I lowered my head and began setting a pace, breathing through my nose. Just like every race in the past there were no words, no acknowledgment of the other one’s presence.

I never could lie to my old man, so there was no way I could look him in the eye.

His new routines had paid off: He was cruising along and I had to push myself to keep up with him. From behind I could see him straining; I noticed the sweat soaking his shirt and the improved tone of his calves. I took a deep breath and readied myself for a final push. As I pulled even with him I thought I could hear him muttering under his breath. Was he motivating himself? Cursing me? Praying? Whatever he was—or wasn’t—saying, I understood in that moment that he needed to win. And it wasn’t because he could no longer beat me that he looked so desperate; it was because he could win that he was peddling as though this was the last time he’d ever mount a bike.

But I found myself pushing harder because a voice, still choked with the weight of memory, reminded me of all the times he should have let me win.

I looked over at my father, then beyond him at the water. Nothing had changed: The waves still rolled in and we were still moving down the road, rushing to stay in the same place.

As we approached the whaling house, I made a noise I’d never heard before. It was, at once, an exhalation of air, history and a familiar expectation. At the same moment I gently squeezed my handbrake—just enough to slow myself down. I coasted past the finish line directly behind my father.

We dismounted our bikes and stood there, looking at everything but each other. I waited for him to say something, to ask the question I knew he had to ask. Finally, he did.

“Did you try to win?”

I never could lie to my old man, so there was no way I could look him in the eye. I didn’t say a word. I cycled past him without looking back. As much as I wanted to, I didn’t turn around. I didn’t need to. I knew I’d have seen something I’d always hoped to see more of during my childhood: his smile.

~

The day I left for college I watched my old man cry for the first and last time. As I got on the plane, I felt guilty because I knew I was leaving him behind, alone.

About a week before midterms, just as I was getting accustomed to my new life at school, my father died. It was his heart again.

~

I am not my son’s father.

When I found out I couldn’t have a child of my own, at first I was devastated; that familiar fear of failure unquenchable, eternal. Then I understood that this was yet another challenge: a different one, a good one. And, of course, since my dad always joked I’d been adopted, I felt he’d appreciate the irony, or at least the symmetry, of my wife and I becoming foster parents.

Raising a kid forces you to realize there are some things you can’t, and shouldn’t want to, do by yourself. I grin constantly, imagining how my old man would find even more ways not to recognize himself in me, a father.

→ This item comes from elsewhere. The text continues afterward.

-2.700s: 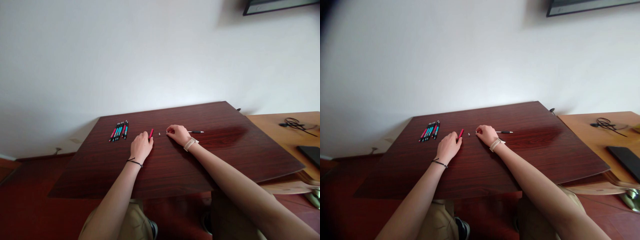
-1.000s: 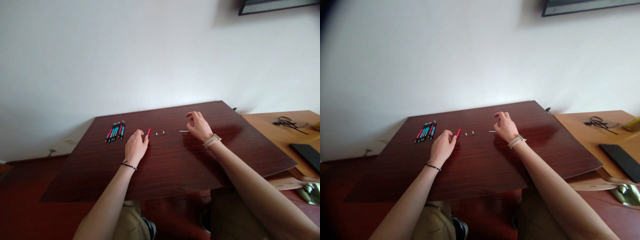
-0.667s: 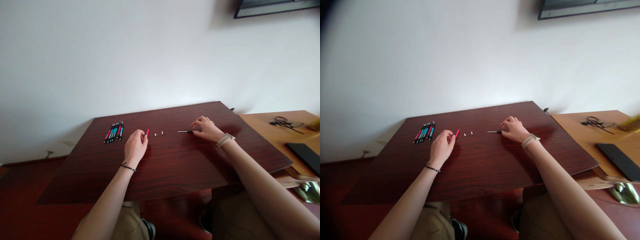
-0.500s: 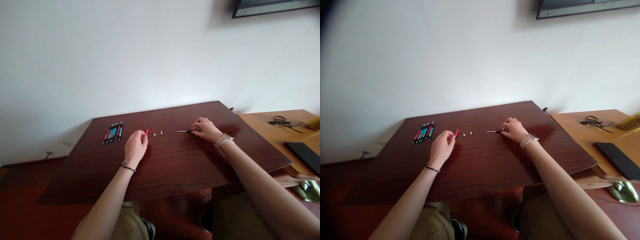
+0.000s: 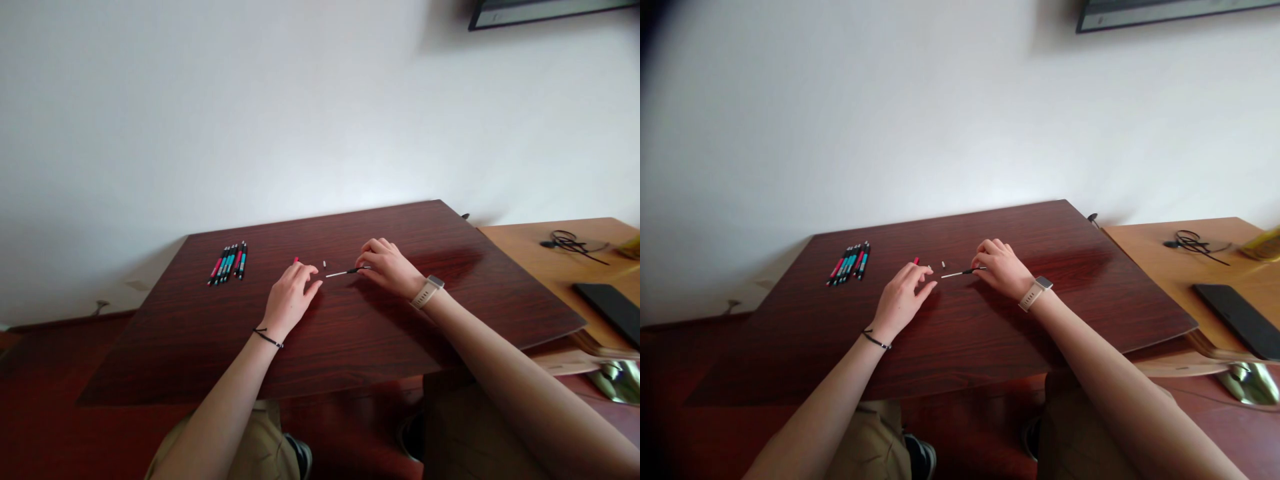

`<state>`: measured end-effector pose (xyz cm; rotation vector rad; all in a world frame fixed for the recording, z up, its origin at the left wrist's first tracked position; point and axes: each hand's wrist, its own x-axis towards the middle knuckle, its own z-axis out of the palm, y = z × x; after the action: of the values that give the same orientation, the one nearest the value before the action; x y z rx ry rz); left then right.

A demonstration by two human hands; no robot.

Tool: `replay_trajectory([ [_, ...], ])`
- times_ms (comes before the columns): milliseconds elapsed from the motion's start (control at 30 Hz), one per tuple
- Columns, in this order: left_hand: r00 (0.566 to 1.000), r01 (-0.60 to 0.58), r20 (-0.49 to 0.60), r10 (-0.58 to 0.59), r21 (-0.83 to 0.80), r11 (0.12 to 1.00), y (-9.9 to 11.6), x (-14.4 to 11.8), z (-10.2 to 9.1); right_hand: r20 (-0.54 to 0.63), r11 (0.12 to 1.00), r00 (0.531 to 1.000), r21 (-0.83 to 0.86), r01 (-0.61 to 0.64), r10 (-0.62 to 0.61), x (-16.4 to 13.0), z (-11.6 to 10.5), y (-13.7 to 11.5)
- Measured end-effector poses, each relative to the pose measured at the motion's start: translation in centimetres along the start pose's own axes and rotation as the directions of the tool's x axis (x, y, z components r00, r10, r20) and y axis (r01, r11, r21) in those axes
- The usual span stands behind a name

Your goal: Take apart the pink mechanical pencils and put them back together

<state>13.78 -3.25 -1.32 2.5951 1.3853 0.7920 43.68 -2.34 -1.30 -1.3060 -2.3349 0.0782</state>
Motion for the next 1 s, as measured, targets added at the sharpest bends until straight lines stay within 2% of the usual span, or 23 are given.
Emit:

And thinking of my own father, I don’t know if I’ll be around when my boy is old enough to be on his own. Until he is, I want him to see me on the sidelines, content no matter what the score is. I want him to hear me say so many of the things I longed to hear when I was his age. I need him to feel like he can never fail, that he will never let his old man down.

When I hear my friends lament what a bunch of babies we are raising these days, I think of my old man nodding in agreement. No spanking, no stern words, trophies for everyone, no preparation for the remorseless reality awaiting them in the real world, et cetera. And maybe they’re right. But I’ve noticed that no one hands out awards to adults, and life is a succession of battles not measured on scoreboards. If winning is the only thing that matters, then all the people around us are losing, every single day. The most important—and lasting—victories, I believe, are the ones no one else necessarily sees.